§ EXERCISE GOAL: The word "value" marks the lines to keep; find each one in the data and copy it.

** AVAILABLE DATA follows **

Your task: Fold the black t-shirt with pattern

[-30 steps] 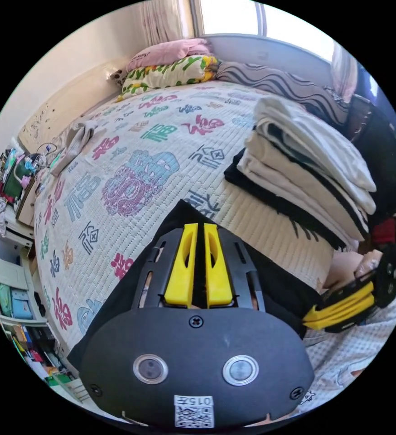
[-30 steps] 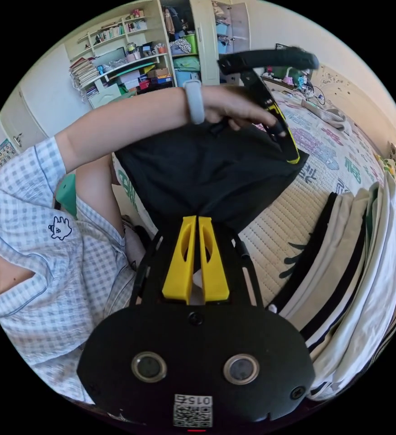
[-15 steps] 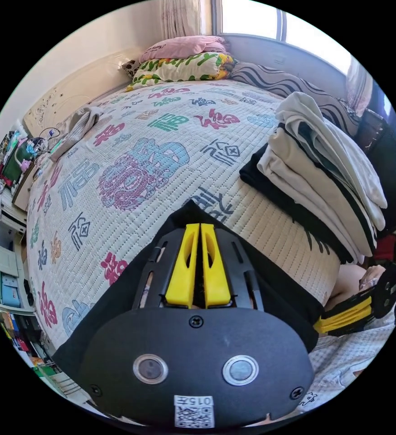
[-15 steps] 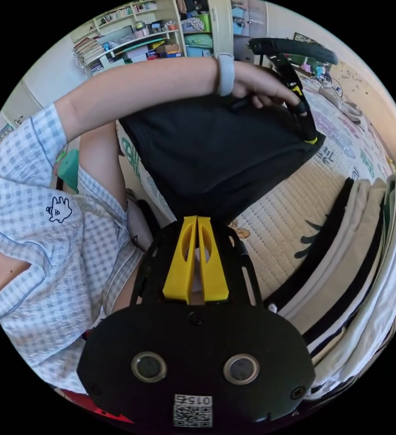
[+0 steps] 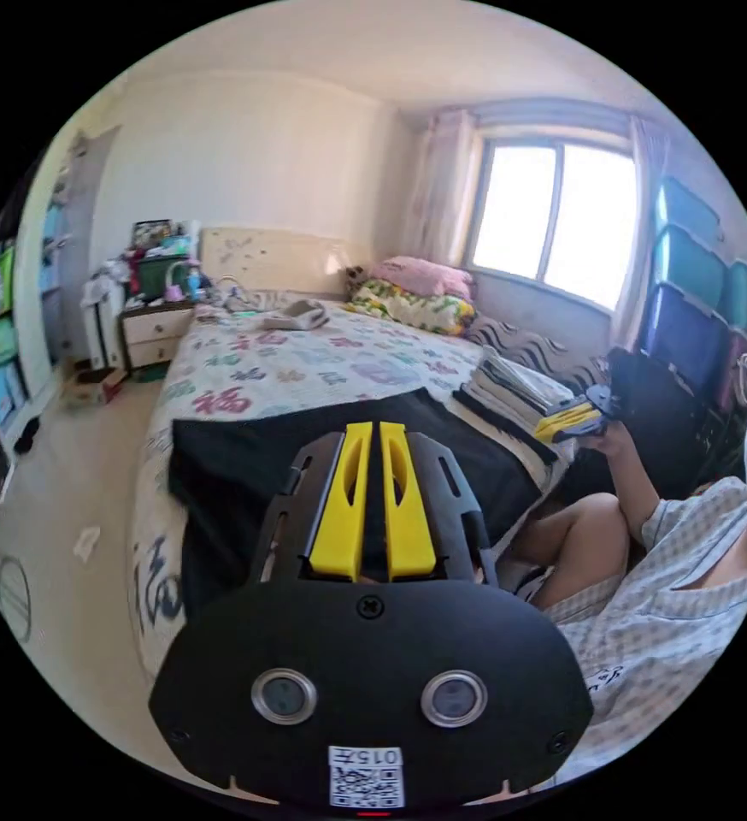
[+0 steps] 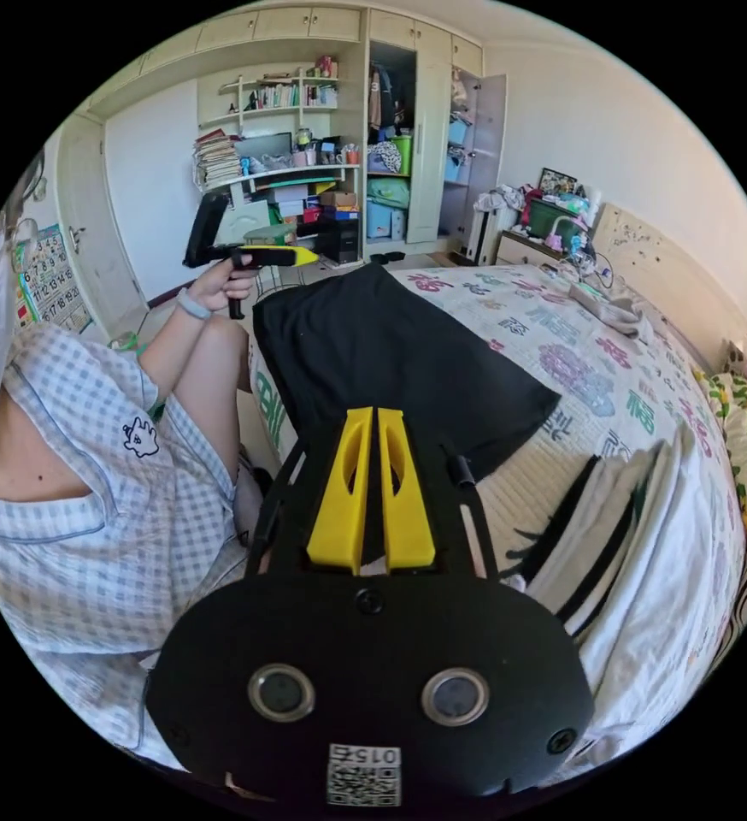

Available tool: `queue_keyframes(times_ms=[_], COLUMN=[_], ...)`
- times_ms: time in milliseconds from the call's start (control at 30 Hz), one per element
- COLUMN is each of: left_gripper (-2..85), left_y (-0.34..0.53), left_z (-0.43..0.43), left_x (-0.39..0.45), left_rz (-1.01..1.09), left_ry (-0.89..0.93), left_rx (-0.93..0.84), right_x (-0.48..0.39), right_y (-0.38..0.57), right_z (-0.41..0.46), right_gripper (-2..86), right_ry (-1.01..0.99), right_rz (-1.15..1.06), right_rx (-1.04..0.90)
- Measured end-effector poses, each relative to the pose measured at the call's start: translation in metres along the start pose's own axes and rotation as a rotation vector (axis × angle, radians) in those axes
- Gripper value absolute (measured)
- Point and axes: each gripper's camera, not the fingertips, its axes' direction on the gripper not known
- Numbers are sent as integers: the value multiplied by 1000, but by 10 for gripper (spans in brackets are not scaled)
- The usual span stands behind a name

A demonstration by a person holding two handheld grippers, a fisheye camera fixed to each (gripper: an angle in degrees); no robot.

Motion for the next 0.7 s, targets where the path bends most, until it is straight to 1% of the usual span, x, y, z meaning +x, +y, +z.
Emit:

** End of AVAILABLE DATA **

§ EXERCISE RESPONSE:
- Gripper value absolute (measured)
- Numbers are sent as integers: the value multiplied by 1000, but by 10 for gripper (spans in brackets are not scaled)

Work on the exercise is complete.